Despite the success of genome-wide association studies (GWAS) in detecting a large number of loci for complex phenotypes such as rheumatoid arthritis (RA) susceptibility, the lack of information on the causal genes leaves important challenges to interpret GWAS results in the context of the disease biology. Here, we genetically fine-map the RA risk locus at 19p13 to define causal variants, and explore the pleiotropic effects of these same variants in other complex traits. First, we combined Immunochip dense genotyping (n = 23,092 case/control samples), Exomechip genotyping (n = 18,409 case/control samples) and targeted exon-sequencing (n = 2,236 case/controls samples) to demonstrate that three protein-coding variants in TYK2 (tyrosine kinase 2) independently protect against RA: P1104A (rs34536443, OR = 0.66, P = 2.3 x 10(-21)), A928V (rs35018800, OR = 0.53, P = 1.2 x 10(-9)), and I684S (rs12720356, OR = 0.86, P = 4.6 x 10(-7)). Second, we show that the same three TYK2 variants protect against systemic lupus erythematosus (SLE, Pomnibus = 6 x 10(-18)), and provide suggestive evidence that two of the TYK2 variants (P1104A and A928V) may also protect against inflammatory bowel disease (IBD; P(omnibus) = 0.005). Finally, in a phenome-wide association study (PheWAS) assessing >500 phenotypes using electronic medical records (EMR) in >29,000 subjects, we found no convincing evidence for association of P1104A and A928V with complex phenotypes other than autoimmune diseases such as RA, SLE and IBD. Together, our results demonstrate the role of TYK2 in the pathogenesis of RA, SLE and IBD, and provide supporting evidence for TYK2 as a promising drug target for the treatment of autoimmune diseases.
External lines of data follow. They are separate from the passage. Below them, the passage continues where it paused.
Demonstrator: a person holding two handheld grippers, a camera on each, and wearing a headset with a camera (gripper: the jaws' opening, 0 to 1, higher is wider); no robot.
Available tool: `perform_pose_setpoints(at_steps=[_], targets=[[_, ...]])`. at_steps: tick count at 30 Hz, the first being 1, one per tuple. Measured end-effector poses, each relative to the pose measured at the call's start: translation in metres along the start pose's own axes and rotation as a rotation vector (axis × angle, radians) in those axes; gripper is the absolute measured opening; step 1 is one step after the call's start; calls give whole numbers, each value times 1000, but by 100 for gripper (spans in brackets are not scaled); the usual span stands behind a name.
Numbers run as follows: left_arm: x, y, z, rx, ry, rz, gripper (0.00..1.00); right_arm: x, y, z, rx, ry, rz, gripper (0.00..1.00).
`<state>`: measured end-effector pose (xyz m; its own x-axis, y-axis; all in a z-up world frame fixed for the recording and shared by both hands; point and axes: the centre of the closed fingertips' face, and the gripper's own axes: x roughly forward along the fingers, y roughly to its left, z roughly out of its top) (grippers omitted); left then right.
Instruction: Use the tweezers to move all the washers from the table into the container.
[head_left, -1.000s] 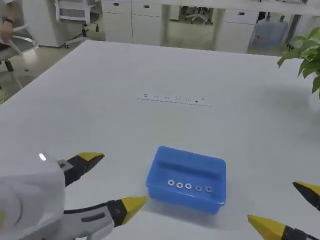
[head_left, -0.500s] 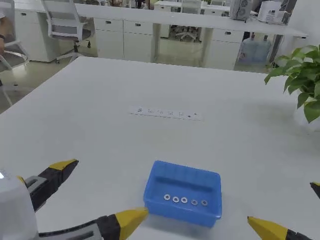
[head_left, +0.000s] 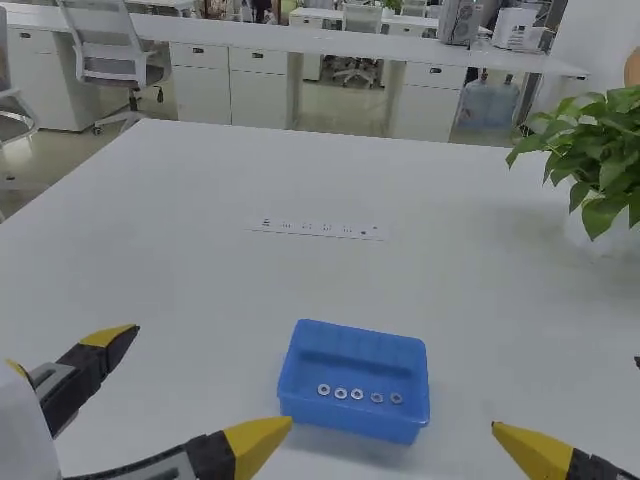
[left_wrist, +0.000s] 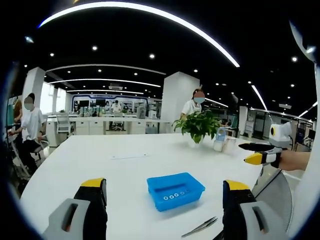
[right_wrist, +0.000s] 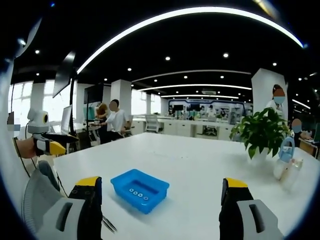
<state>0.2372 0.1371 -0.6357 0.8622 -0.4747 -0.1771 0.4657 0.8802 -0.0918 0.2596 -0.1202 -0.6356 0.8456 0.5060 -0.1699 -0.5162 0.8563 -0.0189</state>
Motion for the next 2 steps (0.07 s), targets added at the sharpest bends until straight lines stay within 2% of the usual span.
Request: perform_pose_setpoints(at_steps=[2], targets=[[1,-3,-1,6,7,-1,99,-1,-2,-1,6,3,-8,99]])
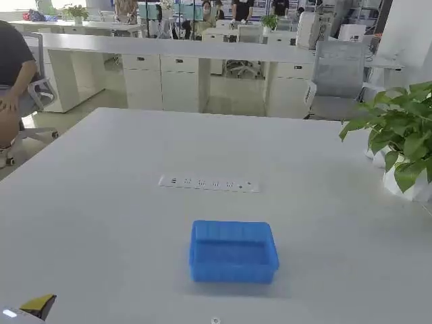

尽管全基因组关联研究(GWAS)在检测类风湿性关节炎(RA)易感性等复杂表型的大量基因座方面取得了成功,但由于缺乏因果基因信息,在疾病生物学背景下解释GWAS结果面临重大挑战。在此,我们对19p13上的RA风险基因座进行遗传精细定位以确定因果变异,并探索这些相同变异在其他复杂性状中的多效性作用。首先,我们结合免疫芯片密集基因分型(n = 23,092例/对照样本)、外显子芯片基因分型(n = 18,409例/对照样本)和靶向外显子测序(n = 2,236例/对照样本),证明酪氨酸激酶2(TYK2)中的三个蛋白质编码变异独立地对RA具有保护作用:P1104A(rs34536443,OR = 0.66,P = 2.3×10⁻²¹)、A928V(rs35018800,OR = 0.53,P = 1.2×10⁻⁹)和I684S(rs12720356,OR = 0.86,P = 4.6×10⁻⁷)。其次,我们表明相同的三个TYK2变异对系统性红斑狼疮(SLE,综合P = 6×10⁻¹⁸)具有保护作用,并提供了提示性证据表明两个TYK2变异(P1104A和A928V)也可能对炎症性肠病(IBD;综合P = 0.005)具有保护作用。最后,在一项使用超过29,000名受试者的电子病历(EMR)评估>500种表型的全表型关联研究(PheWAS)中,我们没有发现令人信服的证据表明P1104A和A928V与除RA、SLE和IBD等自身免疫性疾病之外的复杂表型相关联。总之,我们的结果证明了TYK2在RA、SLE和IBD发病机制中的作用,并为TYK2作为治疗自身免疫性疾病的有前景的药物靶点提供了支持性证据。